Exercise objective: Print the lines in the listing below that fall between the line with "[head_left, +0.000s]" and the line with "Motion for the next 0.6", those two lines included, exactly as they stand and with nothing else.

***** Input data

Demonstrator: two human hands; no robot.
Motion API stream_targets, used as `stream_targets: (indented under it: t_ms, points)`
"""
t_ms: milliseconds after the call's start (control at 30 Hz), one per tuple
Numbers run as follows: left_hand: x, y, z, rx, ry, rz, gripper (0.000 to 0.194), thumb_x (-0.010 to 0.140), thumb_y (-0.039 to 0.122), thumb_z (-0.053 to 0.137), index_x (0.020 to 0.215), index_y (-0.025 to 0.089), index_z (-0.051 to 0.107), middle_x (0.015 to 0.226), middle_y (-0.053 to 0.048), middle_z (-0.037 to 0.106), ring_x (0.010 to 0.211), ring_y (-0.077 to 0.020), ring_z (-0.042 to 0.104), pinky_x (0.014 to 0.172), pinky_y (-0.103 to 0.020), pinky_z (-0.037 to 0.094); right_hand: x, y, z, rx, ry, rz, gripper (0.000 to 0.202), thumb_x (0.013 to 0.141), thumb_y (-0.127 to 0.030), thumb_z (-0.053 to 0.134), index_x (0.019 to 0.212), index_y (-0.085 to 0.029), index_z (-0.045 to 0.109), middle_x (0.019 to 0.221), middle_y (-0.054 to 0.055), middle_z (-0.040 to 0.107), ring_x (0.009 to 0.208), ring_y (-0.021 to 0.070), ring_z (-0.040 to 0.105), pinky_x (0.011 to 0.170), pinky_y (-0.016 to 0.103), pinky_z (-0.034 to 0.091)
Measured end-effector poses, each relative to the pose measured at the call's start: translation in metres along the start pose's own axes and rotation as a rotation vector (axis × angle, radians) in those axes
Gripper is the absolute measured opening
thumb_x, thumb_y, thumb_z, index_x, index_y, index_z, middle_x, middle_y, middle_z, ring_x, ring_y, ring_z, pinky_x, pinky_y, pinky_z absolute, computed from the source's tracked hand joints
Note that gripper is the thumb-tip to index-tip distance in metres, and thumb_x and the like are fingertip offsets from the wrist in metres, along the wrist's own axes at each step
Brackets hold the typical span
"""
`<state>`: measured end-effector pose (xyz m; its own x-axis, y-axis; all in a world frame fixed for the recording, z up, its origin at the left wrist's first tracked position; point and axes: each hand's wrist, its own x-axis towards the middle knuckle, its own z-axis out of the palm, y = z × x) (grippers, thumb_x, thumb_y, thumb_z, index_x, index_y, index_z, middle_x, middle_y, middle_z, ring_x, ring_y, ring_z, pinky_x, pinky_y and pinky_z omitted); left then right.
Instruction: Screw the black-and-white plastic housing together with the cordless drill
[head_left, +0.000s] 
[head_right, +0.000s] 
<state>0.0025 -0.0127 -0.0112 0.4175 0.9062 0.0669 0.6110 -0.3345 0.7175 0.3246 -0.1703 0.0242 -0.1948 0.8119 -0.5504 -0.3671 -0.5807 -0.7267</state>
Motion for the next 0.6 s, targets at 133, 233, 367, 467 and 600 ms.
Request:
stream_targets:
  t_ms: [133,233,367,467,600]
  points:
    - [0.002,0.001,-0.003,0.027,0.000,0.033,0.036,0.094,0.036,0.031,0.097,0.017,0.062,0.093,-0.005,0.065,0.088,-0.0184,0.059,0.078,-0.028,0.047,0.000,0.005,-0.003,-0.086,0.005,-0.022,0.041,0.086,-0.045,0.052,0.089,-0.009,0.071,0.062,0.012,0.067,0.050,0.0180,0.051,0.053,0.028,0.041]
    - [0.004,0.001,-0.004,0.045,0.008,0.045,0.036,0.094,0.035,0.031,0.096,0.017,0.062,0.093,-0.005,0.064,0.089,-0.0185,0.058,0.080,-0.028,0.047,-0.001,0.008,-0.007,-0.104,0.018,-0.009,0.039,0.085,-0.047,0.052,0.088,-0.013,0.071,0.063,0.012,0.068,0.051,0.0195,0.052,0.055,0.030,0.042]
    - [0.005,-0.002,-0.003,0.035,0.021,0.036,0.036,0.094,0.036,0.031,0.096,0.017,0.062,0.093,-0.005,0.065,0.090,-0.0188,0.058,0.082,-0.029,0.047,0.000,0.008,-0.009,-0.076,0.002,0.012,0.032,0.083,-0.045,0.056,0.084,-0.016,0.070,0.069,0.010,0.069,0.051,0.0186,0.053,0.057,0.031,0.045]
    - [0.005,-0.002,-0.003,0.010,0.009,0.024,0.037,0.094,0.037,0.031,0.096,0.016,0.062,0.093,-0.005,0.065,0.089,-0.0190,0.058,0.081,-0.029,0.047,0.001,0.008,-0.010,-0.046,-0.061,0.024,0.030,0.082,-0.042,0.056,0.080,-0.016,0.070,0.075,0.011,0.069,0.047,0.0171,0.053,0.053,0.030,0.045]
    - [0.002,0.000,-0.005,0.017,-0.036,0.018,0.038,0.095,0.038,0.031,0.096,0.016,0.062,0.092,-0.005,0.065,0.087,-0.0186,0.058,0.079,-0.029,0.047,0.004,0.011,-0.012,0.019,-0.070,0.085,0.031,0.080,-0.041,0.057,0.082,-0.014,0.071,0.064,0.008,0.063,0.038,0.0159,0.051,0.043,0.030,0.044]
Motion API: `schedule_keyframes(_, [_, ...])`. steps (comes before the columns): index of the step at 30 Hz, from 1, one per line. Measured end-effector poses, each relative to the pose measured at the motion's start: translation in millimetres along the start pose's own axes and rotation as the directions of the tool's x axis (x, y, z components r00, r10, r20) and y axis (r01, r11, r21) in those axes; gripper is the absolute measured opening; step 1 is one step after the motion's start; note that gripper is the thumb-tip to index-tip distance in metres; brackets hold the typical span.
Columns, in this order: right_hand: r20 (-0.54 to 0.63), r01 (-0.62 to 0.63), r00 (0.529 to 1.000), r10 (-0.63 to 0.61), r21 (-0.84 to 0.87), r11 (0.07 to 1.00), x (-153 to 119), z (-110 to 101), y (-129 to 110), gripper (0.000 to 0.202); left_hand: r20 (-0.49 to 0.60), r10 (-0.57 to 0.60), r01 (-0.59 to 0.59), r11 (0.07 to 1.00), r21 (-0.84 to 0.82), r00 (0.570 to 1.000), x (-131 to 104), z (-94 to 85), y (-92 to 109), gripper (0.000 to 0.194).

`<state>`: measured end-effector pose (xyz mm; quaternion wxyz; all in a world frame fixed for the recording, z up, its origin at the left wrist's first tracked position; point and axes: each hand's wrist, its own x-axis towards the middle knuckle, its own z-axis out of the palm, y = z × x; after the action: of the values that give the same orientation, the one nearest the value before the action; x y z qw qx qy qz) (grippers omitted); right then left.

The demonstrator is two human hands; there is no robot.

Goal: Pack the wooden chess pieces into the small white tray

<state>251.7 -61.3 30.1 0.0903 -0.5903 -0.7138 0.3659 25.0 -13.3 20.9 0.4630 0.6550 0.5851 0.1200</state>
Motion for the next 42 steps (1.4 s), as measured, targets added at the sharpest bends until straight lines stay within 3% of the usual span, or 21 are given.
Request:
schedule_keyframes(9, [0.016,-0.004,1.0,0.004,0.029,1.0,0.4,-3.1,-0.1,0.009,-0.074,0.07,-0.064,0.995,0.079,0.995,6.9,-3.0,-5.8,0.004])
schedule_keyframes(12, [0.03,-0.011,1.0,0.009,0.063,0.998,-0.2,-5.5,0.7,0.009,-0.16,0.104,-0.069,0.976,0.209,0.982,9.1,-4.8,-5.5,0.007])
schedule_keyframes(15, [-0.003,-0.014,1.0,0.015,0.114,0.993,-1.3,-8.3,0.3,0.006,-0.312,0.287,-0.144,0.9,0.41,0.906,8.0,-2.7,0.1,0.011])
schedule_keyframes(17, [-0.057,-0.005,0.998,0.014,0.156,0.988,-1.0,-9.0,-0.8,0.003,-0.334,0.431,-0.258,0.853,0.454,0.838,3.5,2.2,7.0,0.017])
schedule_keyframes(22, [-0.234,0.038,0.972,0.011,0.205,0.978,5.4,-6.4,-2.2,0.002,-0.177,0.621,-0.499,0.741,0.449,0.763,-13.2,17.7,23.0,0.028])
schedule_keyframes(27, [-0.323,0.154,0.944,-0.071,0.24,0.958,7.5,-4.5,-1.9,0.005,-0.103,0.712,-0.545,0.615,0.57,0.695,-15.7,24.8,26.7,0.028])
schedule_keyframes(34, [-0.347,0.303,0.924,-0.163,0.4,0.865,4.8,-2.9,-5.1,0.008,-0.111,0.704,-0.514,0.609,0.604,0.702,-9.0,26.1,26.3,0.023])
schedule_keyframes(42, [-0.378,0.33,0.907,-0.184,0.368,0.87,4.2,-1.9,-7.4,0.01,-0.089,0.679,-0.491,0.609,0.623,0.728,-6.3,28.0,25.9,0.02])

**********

Answer below:
[head_left, +0.000s] 
[head_right, +0.000s] 
<state>0.0025 -0.0127 -0.0112 0.4175 0.9062 0.0669 0.6110 -0.3345 0.7175 0.3246 -0.1703 0.0242 -0.1948 0.8119 -0.5504 -0.3671 -0.5807 -0.7267</state>
Motion for the next 0.6 s, targets at 133, 233, 367, 467 and 600 ms.

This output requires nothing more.